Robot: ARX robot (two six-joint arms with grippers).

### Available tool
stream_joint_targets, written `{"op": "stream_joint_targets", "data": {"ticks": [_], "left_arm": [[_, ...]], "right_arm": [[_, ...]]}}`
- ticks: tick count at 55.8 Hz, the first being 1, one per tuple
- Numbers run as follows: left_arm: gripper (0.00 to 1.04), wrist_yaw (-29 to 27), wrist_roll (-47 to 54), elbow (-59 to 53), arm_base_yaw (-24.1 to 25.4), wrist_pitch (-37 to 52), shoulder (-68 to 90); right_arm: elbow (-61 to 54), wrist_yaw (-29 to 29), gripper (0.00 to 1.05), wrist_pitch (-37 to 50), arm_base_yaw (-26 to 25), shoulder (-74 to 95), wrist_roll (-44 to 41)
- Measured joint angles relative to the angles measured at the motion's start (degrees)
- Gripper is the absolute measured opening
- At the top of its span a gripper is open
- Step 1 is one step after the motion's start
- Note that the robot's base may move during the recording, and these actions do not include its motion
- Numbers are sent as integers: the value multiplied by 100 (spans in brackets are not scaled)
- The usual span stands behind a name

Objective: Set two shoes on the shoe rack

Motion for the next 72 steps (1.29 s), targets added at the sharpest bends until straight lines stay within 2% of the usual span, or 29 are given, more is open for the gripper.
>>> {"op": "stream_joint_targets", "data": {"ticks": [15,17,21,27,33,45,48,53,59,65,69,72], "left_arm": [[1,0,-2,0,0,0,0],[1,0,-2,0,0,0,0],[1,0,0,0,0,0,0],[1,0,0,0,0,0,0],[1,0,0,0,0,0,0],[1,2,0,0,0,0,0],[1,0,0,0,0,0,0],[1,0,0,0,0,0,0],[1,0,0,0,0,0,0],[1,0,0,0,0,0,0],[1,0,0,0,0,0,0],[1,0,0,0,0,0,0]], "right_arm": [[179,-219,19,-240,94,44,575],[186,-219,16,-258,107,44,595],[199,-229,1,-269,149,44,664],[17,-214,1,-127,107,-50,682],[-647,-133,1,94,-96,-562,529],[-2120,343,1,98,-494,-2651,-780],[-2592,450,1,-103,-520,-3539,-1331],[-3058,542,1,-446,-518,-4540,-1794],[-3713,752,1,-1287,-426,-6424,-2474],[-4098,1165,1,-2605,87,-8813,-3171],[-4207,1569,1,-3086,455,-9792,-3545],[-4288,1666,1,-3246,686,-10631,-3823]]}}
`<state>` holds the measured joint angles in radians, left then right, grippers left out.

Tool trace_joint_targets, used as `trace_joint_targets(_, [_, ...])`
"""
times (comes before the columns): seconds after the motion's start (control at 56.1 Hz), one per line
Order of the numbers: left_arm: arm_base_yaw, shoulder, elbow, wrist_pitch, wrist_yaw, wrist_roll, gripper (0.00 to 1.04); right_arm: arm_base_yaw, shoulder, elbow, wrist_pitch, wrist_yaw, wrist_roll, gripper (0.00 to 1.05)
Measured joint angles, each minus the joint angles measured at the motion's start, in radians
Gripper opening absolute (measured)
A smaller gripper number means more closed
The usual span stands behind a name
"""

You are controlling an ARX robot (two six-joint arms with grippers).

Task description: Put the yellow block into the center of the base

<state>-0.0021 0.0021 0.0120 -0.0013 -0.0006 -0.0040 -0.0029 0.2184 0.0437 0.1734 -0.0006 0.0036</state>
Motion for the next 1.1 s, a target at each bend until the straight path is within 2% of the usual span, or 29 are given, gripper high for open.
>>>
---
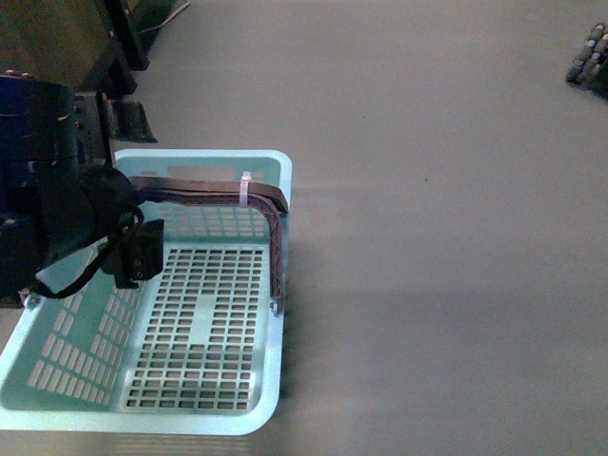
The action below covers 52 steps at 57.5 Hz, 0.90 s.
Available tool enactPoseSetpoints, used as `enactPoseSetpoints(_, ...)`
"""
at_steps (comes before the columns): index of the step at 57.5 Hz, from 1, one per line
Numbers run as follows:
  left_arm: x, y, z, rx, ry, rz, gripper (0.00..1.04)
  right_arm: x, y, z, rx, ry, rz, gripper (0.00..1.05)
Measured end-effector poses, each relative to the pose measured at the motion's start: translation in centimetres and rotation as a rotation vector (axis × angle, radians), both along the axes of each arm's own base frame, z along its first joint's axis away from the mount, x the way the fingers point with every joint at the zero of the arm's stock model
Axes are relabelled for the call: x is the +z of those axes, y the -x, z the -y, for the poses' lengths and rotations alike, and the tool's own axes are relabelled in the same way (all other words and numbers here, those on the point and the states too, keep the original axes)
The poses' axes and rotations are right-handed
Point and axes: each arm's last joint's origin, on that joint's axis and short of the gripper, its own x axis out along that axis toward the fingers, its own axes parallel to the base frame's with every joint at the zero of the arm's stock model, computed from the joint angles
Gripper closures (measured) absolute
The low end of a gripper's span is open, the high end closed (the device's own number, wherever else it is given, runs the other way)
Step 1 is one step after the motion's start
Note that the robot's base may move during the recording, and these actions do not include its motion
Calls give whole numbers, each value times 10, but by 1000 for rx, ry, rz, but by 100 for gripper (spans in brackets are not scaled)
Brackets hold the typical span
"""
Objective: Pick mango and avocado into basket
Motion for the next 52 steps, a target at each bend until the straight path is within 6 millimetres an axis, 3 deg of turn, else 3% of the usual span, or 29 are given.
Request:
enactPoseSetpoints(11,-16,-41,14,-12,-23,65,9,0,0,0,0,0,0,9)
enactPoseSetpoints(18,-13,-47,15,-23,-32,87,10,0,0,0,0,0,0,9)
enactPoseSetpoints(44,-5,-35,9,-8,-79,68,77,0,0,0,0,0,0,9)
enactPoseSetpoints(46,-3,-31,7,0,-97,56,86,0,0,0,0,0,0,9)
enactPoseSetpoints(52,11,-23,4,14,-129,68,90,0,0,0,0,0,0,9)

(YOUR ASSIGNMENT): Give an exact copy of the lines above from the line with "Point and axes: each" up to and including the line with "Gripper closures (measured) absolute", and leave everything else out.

(WRITTEN ANSWER):
Point and axes: each arm's last joint's origin, on that joint's axis and short of the gripper, its own x axis out along that axis toward the fingers, its own axes parallel to the base frame's with every joint at the zero of the arm's stock model, computed from the joint angles
Gripper closures (measured) absolute

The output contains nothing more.